Exploring the optoelectronic properties of SnSe: a new insight

Abstract

Tin selenide has established its sound presence among 2D materials. A recent trend in the thermoelectric application study of this material has led to ignoring its optoelectronic potential. Here, we are unraveling its optoelectronics (viz., photodetector and solar cell) potential. Oxidation of the chalcogenides seems to be a boon for tin selenide for its optoelectronic properties. Tin selenide annealed at 300 °C in the open air for different times (0.5, 1, and 1.5 h) shows three consecutive layers (viz. SnSe, SnSe₂, and SnO₂). After the open-air annealing of SnSe, an enhanced photo-response in the broad spectrum is observed. A spectral response in the broad range of 250–1250 nm is observed compared to unannealed SnSe. Annealing time can tune the response in the required region, such as the ultraviolet and near-infrared regions. A maximum of 0.125 mA W⁻¹ responsivity in the ultraviolet region (355 nm) for 1.5 h annealed and ∼0.117 mA W⁻¹ for 0.5 h annealed in the near-infrared region has been observed. The layers formed are naturally in the form of basic solar cell structures. Experimentally the solar cell efficiency obtained after annealing indicates a new area of exploration for SnSe. A solar cell simulation study (by the simulation program SCAPS-1D) showed that efficiency is very sensitive to the electron affinity of the SnSe₂ layer and could reach up to 20.28% under some defined conditions.

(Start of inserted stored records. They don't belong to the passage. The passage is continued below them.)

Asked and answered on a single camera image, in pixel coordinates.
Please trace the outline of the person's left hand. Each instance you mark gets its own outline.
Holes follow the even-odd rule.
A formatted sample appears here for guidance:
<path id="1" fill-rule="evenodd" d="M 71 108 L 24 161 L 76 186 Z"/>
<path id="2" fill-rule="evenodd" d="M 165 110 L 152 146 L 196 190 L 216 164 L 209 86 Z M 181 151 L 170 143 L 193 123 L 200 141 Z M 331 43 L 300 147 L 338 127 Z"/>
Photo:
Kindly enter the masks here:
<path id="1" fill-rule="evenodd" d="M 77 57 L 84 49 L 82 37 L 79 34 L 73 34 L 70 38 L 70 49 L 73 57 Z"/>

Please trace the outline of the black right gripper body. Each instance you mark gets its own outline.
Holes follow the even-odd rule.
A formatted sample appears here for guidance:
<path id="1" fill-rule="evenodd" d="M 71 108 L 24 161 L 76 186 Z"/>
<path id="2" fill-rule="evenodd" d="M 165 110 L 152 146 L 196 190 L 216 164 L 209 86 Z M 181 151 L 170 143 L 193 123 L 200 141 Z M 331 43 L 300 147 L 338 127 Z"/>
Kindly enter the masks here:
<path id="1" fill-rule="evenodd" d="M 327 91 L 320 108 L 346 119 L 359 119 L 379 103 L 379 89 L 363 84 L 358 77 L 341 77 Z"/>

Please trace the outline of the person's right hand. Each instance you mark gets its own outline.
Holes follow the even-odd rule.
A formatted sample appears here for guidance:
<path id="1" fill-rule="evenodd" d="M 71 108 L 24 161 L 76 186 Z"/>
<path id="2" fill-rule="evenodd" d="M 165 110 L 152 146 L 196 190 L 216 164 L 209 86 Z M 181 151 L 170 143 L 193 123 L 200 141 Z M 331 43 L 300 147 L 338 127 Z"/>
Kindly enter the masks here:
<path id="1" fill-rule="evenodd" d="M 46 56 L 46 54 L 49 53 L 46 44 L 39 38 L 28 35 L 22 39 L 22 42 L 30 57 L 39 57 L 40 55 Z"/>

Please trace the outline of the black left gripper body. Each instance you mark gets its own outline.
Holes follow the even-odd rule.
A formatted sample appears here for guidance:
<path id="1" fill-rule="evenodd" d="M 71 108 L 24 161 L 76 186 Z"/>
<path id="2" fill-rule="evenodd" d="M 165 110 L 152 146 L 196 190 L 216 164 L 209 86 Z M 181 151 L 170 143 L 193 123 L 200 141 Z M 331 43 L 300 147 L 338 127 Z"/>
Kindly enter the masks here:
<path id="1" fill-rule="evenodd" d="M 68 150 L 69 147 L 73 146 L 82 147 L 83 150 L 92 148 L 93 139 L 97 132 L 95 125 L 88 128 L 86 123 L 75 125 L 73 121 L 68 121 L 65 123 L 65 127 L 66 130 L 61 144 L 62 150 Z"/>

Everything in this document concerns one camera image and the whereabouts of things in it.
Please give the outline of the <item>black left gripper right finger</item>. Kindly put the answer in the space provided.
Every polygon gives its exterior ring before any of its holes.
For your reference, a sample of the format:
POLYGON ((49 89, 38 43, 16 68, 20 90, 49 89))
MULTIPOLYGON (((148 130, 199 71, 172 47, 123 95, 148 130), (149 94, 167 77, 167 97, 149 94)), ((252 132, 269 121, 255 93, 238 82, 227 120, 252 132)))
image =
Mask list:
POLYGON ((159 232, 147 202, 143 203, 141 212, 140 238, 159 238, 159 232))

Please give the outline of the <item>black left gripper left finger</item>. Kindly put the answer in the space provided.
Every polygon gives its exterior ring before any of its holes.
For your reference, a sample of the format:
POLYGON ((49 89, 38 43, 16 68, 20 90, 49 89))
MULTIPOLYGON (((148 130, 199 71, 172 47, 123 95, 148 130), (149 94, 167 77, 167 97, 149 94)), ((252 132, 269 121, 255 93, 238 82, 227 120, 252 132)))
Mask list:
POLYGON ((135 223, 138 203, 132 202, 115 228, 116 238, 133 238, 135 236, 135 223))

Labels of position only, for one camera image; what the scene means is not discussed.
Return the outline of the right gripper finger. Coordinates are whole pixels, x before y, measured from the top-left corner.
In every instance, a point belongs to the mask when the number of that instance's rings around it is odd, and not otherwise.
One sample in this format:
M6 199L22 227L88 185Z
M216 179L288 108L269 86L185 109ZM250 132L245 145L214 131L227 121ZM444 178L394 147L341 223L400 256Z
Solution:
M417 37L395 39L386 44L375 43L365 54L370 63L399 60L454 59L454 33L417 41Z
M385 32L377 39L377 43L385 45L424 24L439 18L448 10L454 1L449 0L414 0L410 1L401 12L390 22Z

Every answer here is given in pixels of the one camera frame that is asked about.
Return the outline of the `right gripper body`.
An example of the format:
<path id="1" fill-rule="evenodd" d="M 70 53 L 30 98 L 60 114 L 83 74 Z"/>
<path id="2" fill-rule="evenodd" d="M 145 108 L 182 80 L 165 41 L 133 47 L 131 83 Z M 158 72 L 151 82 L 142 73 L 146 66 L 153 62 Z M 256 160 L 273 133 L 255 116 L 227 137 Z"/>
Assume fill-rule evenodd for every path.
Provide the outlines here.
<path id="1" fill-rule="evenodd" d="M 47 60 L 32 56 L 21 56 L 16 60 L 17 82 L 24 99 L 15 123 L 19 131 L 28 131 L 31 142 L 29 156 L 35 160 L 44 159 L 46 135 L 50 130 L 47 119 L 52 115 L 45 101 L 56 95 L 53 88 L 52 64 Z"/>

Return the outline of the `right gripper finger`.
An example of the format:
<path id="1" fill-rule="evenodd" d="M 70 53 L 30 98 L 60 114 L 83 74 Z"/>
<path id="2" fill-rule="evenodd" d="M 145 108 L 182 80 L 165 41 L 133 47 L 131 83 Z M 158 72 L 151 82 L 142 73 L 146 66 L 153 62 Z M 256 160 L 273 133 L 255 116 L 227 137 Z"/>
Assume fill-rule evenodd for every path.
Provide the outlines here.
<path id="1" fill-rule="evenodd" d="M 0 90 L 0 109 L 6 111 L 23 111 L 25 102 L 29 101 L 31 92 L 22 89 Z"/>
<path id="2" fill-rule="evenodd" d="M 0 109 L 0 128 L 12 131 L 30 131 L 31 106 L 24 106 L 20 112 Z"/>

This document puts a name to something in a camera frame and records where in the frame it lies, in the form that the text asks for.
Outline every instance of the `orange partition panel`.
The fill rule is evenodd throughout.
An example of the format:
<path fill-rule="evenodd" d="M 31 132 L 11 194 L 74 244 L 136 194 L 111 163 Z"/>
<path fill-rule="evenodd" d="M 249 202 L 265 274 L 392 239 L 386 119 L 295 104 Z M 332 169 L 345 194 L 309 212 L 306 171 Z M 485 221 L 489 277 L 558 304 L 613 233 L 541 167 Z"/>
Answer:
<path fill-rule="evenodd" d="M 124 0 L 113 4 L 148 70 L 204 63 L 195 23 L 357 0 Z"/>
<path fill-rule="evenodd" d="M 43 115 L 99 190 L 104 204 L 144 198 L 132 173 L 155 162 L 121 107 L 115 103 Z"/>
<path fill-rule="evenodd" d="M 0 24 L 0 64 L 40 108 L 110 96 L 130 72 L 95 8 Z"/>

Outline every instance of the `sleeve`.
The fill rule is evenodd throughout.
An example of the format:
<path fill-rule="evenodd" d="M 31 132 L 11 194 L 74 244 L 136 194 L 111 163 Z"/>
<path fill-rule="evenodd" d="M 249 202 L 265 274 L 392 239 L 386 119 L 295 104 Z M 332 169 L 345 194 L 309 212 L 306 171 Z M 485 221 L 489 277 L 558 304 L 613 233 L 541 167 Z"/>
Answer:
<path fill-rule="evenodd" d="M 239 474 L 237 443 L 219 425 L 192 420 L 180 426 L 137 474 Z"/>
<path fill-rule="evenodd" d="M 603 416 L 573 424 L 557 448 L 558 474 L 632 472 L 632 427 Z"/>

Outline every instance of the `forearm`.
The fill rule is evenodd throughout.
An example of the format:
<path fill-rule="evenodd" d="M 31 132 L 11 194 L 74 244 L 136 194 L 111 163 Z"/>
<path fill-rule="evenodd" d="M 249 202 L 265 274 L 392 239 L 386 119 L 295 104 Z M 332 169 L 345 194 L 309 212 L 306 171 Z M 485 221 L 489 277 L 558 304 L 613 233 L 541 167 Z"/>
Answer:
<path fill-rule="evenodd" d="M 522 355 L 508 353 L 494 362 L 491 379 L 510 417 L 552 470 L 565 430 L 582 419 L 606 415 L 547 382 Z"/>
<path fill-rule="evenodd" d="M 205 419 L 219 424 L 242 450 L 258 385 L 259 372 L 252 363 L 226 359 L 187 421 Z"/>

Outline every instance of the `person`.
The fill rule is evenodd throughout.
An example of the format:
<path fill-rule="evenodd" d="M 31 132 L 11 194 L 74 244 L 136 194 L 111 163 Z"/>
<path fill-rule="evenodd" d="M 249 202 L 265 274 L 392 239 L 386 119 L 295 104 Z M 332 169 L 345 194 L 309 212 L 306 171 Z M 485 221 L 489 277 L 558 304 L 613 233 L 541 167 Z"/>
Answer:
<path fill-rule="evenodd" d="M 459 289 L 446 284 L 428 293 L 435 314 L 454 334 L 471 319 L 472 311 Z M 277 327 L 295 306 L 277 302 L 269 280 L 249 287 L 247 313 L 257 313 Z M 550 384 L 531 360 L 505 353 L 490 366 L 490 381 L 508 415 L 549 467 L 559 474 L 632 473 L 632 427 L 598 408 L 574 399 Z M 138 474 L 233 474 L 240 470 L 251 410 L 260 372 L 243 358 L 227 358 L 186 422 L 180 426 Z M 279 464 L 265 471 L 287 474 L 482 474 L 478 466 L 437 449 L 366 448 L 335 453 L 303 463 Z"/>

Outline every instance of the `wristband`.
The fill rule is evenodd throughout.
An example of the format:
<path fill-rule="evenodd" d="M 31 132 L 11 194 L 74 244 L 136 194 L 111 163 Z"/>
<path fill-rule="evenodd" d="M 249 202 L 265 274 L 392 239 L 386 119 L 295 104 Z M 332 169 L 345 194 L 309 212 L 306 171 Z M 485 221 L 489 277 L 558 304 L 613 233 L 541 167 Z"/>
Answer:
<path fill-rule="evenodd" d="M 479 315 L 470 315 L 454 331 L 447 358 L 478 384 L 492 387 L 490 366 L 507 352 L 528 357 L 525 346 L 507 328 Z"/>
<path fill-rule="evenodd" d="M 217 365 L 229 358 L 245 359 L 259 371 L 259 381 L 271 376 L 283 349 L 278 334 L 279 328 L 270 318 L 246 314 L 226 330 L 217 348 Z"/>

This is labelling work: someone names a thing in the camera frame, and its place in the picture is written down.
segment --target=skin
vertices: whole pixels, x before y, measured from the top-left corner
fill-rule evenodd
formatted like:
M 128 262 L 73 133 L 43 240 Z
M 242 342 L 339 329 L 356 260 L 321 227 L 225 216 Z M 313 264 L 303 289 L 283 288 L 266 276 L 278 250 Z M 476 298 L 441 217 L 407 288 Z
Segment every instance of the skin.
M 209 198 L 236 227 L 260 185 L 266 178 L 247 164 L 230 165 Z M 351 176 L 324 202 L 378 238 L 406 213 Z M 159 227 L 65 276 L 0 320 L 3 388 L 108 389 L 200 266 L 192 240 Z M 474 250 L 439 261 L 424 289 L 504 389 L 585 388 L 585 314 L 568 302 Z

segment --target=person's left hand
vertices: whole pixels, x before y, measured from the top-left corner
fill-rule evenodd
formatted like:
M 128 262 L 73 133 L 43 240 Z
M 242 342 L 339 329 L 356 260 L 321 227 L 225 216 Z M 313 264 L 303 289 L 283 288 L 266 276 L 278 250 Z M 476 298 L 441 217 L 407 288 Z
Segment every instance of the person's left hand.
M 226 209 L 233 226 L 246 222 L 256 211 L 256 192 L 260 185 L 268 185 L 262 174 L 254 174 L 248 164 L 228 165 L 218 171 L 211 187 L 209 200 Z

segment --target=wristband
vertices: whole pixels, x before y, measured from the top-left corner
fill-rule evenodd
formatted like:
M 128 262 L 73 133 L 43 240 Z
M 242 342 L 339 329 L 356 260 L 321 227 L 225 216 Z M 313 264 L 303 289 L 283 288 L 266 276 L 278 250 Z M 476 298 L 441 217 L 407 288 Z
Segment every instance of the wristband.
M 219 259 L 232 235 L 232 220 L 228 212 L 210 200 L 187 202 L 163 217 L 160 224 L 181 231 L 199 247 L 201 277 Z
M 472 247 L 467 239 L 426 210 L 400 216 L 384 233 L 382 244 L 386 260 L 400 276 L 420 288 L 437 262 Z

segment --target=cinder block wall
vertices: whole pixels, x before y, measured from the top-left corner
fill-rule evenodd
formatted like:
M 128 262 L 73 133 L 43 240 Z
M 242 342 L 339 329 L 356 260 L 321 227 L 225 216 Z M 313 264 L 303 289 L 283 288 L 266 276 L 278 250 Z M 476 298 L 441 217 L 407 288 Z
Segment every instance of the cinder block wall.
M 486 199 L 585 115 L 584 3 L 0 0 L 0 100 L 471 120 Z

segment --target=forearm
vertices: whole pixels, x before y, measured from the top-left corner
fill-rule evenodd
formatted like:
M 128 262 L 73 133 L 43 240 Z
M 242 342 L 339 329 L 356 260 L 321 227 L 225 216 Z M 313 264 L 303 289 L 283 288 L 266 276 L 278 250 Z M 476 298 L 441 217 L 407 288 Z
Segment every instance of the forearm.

This fabrication technique for the solar cell can substitute a clean room facility for the fabrication. The open-air annealing led to a better device in terms of responsivity, stability against environmental conditions, and natural formation of the solar cell. Also, this is the first ever reported device that can be uniquely formed just by open-air annealing. Optimizations in the parameters may open a new door in the fabrication technology of solar cells.